Winnie The Pooh (And Tigger Too) Discuss The Franchise’s Legacy In Christopher Robin

Say the words “Winnie the Pooh” and everyone thinks of the exact same image: Yellow bear, red shirt, jar of honey. It’s an image that’s been ingrained in culture for almost a century, one that felt as though it would last forever.

Well, not so fast. With Disney’s new film Christopher Robin, Pooh has been given an upgrade and entered a digital world.

“It’s a fresh reimagining,” Jim Cummings, the longtime voice of Winnie the Pooh and Tigger, told us. “Pooh and Tigger have been around almost 100 years now and to have an injection of this calibre, at this point, it’s just a beautiful thing. Technology caught up to us and here we are in the Hundred Acre Wood again like we’ve never been before.”

In the new film, a grown-up Christopher Robin (played by Ewan McGregor) is reunited with his childhood friends Pooh, Piglet, Eeyore, Tigger, Rabbit, Roo and others, to help him reassess his increasingly adult life.

The characters, almost always known for their two-dimensional animated selves, are brought into 3D with computer effects for the first time, making them very lifelike.

For Cummings, who has been voicing Pooh and Tigger since 1988, this was a very significant, but welcome, change.

“[Pooh’s] is a legacy of peaceful, childlike wonder and not forgetting or losing touch with the important things in your life,” he said. “And I think [Christopher Robin] figures heavily into it. I mean, it’s so different. I could say it’s ‘the best ever’ or I could say it’s ‘the most different ever’ and I think I would be right every time.”

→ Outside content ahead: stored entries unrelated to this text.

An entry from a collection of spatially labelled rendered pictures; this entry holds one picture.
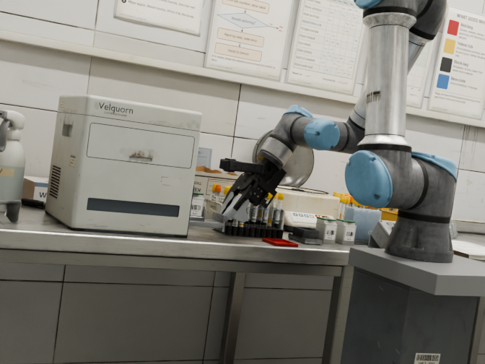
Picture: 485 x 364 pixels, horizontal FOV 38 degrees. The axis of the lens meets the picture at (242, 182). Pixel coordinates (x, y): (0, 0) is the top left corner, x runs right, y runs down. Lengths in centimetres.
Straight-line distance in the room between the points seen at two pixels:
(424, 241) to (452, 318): 18
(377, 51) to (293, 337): 141
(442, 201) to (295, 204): 66
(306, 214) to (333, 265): 31
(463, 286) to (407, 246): 18
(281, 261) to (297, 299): 89
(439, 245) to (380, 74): 39
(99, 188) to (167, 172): 16
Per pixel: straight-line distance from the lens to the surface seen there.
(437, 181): 160
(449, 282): 147
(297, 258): 181
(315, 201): 219
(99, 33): 227
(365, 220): 210
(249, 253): 174
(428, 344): 162
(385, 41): 157
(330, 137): 173
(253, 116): 247
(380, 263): 157
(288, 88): 249
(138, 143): 163
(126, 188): 163
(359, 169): 152
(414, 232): 161
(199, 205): 173
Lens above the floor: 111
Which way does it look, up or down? 3 degrees down
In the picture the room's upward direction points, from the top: 8 degrees clockwise

“Christopher was always seven or eight years old and now he’s a grown man,” Cummings continued. “That is so different and so beautiful in itself that it’s hard to say where [this film] fits in [the legacy]. I think it just is in [the legacy].”

For most of us, that legacy is a long one with some very specific milestones, according to Cummings.

“For some people, The Search for Christopher Robin, the animated one in the ‘90s, is their be all and end all,” he said. “For others, it’s The Tigger Movie or Piglet’s Big Movie. Others, it was the original in the ‘60s or Winnie the Pooh 2011, which I thought was truly the best of that whole genre we ever did. And now this is such a fresh reimagining that it’ll find its own place.”

A big part of that is Cummings himself. By doing the voice in most of those projects above, he has become Pooh and Tigger for a whole generation, if not several generations. With that comes a responsibility he embraces every time he steps in front of a microphone to voice one of these legendary characters.

“It’s a privilege,” Cummings said. “It’s an honour. I take it seriously but I don’t take myself seriously. I take the work seriously and I know it means a lot to a lot of people.

“Meeting people down through the years, they’ve said that it’s a comfort and touchstone for them, like how smells bring things back or sounds bring things back. I’ve always thought that Winnie the Pooh and the Hundred Acre Wood gang, they’re a pipeline to childhood and everybody likes that trip.”

The latest trip, Christopher Robin, is in cinemas September 13.